Ms. Mouawia, in the third year of her medical studies, recalls how the protest movement grew out of the economic misery and political repression in Sudan last November.

“There were no beds in our dormitories, and no running water,” she said. “We were waiting two hours for buses. And we were oppressed from top to bottom. We were all suffering.”

The government had banned most student unions at university, and the traditional opposition parties seemed to accept the status quo, so the students felt hopeless – until they were galvanized by the biggest protest organizer, the Sudanese Professionals Association.

“They were like a prophet for us,” Ms. Mouawia said. “We finally felt we were capable of doing something.”

The protesters knew they would face attacks from the secret police and paramilitary groups. “We discussed the possibility of dying,” she said. “But we felt we had nothing to lose.”

At the first protest in late December, she wore a white laboratory cloak and the trousers that are favoured by Khartoum’s middle-class women, making it easy for the secret police to spot her as a protest member. She was arrested and beaten in the “ghost house.”
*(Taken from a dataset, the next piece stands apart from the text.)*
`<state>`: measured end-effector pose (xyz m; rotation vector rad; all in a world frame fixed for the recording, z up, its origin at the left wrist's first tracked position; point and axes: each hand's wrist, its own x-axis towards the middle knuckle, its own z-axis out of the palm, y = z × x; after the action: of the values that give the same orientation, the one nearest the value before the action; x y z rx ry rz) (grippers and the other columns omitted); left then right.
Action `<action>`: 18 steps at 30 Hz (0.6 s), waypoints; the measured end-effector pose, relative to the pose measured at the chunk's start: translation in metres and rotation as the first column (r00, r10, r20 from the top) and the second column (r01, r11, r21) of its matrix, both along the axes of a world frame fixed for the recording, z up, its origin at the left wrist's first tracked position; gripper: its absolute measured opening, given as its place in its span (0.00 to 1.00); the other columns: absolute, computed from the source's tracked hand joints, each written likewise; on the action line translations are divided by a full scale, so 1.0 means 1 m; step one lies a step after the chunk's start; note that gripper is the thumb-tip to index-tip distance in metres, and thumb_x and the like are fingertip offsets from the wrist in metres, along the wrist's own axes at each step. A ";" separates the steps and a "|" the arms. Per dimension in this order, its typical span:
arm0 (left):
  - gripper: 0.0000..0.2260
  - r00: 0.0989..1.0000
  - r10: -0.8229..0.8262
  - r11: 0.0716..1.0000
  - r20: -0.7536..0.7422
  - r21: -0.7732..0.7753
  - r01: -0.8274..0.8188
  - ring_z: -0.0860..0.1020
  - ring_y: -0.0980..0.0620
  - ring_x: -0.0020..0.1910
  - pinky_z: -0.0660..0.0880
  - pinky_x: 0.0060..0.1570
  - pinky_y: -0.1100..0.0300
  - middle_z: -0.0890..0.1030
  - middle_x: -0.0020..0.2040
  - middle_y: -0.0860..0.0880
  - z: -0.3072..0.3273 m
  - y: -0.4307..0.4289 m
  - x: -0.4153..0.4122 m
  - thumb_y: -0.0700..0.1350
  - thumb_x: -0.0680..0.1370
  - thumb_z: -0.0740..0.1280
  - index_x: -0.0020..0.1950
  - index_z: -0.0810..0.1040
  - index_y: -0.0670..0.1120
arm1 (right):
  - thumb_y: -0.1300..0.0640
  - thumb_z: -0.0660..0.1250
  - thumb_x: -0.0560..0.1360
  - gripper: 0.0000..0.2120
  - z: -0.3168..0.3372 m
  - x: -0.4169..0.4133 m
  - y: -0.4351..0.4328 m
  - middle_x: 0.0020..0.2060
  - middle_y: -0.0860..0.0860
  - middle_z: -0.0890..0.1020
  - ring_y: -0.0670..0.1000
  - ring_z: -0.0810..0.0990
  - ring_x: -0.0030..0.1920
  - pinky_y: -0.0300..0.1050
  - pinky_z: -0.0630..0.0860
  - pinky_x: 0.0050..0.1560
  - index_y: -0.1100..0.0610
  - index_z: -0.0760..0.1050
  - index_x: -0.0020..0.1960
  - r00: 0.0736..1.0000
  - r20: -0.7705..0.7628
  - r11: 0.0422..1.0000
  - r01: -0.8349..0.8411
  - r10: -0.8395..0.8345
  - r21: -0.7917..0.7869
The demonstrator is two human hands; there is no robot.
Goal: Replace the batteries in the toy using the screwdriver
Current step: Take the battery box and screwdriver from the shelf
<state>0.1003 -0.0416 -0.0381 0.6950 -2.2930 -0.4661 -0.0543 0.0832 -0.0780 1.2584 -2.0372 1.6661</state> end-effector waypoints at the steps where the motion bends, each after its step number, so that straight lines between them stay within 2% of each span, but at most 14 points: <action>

After that, she says, she learned the “hacks” that were needed to avoid arrest. She would wear casual clothes, as if going to a market rather than a protest, and she would learn to duck into the open doors of local homes to take shelter with sympathetic residents if the police arrived. “My hiding skills got better.”

When seeking to arrest a protester, the police would often recognize them by the dust or tear gas on their clothes. So she would slip into a nearby home and change clothes, pretending to be studying a textbook when the police arrived. “I was welcomed in every house, even when they were afraid of being tear-gassed,” she said.

When the sit-in began and Mr. al-Bashir was ousted, the protesters began to think they were on the verge of victory. Then came the massacre last month.

When the police and paramilitary forces attacked the protest camp in the pre-dawn hours of June 3, some protesters tried to form a human shield. They were gunned down. Witnesses describe how the police broke into the tents of protesters to kill and rape.

Ms. Mouawia and hundreds of others fled to a nearby hospital for shelter. The much-feared Rapid Support Forces, a paramilitary militia that has committed atrocities in Darfur, surrounded the hospital and fired guns, but the protesters were able to escape after more than six hours of hiding.

The next day, she felt devastated by the massacre, almost losing hope. But then she saw the protesters returning to the streets again. And last Sunday, she was marching again, despite gunfire and tear gas.

Protest leaders told the marchers to “prepare their shroud” – a reference to the shroud that would cover them in death. “It is ready,” the crowds replied.

Violence won’t destroy the protest movement, Ms. Mouawia says. “We were born traumatized. And we’re fearless now.”